When you copy the data that follows, reproduce every word exactly and leave out the images.
*** Data extract
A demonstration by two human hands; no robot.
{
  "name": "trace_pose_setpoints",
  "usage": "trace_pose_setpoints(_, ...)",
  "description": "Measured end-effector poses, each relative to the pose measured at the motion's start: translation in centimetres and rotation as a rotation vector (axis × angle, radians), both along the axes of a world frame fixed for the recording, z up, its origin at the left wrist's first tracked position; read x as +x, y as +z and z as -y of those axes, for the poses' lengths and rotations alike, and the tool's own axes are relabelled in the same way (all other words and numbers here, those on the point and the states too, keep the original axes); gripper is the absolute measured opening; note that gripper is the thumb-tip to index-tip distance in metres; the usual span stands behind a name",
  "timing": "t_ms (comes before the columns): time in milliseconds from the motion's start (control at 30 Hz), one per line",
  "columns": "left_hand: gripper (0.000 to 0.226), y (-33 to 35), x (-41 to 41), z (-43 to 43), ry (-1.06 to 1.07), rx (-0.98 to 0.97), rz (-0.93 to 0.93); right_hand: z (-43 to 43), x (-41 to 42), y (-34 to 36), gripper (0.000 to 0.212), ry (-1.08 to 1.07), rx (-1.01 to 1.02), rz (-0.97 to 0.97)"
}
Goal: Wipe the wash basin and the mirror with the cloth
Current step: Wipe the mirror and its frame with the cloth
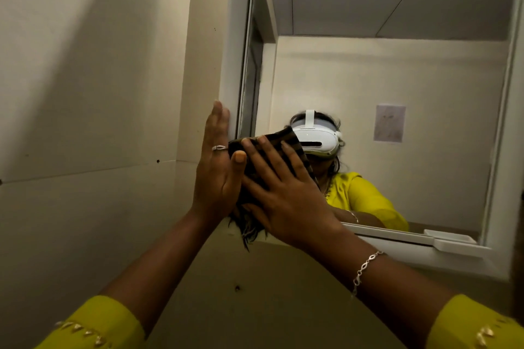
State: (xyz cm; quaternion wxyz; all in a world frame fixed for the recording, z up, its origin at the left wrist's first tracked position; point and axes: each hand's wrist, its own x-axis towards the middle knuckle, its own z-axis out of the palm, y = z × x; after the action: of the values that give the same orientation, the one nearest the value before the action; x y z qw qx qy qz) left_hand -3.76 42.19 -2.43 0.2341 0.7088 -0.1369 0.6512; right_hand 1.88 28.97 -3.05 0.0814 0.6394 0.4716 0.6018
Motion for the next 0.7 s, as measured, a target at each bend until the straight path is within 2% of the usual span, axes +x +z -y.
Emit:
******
__Result for this exercise__:
A demonstration by two human hands; no robot.
{
  "name": "trace_pose_setpoints",
  "usage": "trace_pose_setpoints(_, ...)",
  "description": "Measured end-effector poses, each relative to the pose measured at the motion's start: translation in centimetres and rotation as a rotation vector (axis × angle, radians), both along the axes of a world frame fixed for the recording, z up, its origin at the left wrist's first tracked position; read x as +x, y as +z and z as -y of those axes, for the poses' lengths and rotations alike, and the tool's own axes are relabelled in the same way (all other words and numbers here, those on the point and the states too, keep the original axes); gripper is the absolute measured opening; note that gripper is the thumb-tip to index-tip distance in metres; the usual span stands behind a name",
  "timing": "t_ms (comes before the columns): time in milliseconds from the motion's start (control at 30 Hz), one per line",
  "columns": "left_hand: gripper (0.000 to 0.226), y (-33 to 35), x (-41 to 41), z (-43 to 43), ry (-1.06 to 1.07), rx (-0.98 to 0.97), rz (-0.93 to 0.93); right_hand: z (-43 to 43), x (-41 to 42), y (-34 to 36), gripper (0.000 to 0.212), ry (-1.08 to 1.07), rx (-1.01 to 1.02), rz (-0.97 to 0.97)"
}
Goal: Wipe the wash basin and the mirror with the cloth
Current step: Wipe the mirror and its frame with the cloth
State: (xyz cm; quaternion wxyz; all in a world frame fixed for the recording, z up, its origin at the left wrist's first tracked position; point and axes: each hand's wrist, its own x-axis towards the middle knuckle, its own z-axis out of the palm, y = z × x; after the action: of the values that give the same orientation, the one nearest the value before the action; x y z qw qx qy qz) left_hand -3.76 42.19 -2.43 0.2341 0.7088 -0.1369 0.6512; right_hand 1.88 28.97 -3.05 0.0814 0.6394 0.4716 0.6018
Motion for the next 0.7 s, as measured, a target at each bend until the straight path is within 2% of the usual span, axes +x +z -y.
Emit:

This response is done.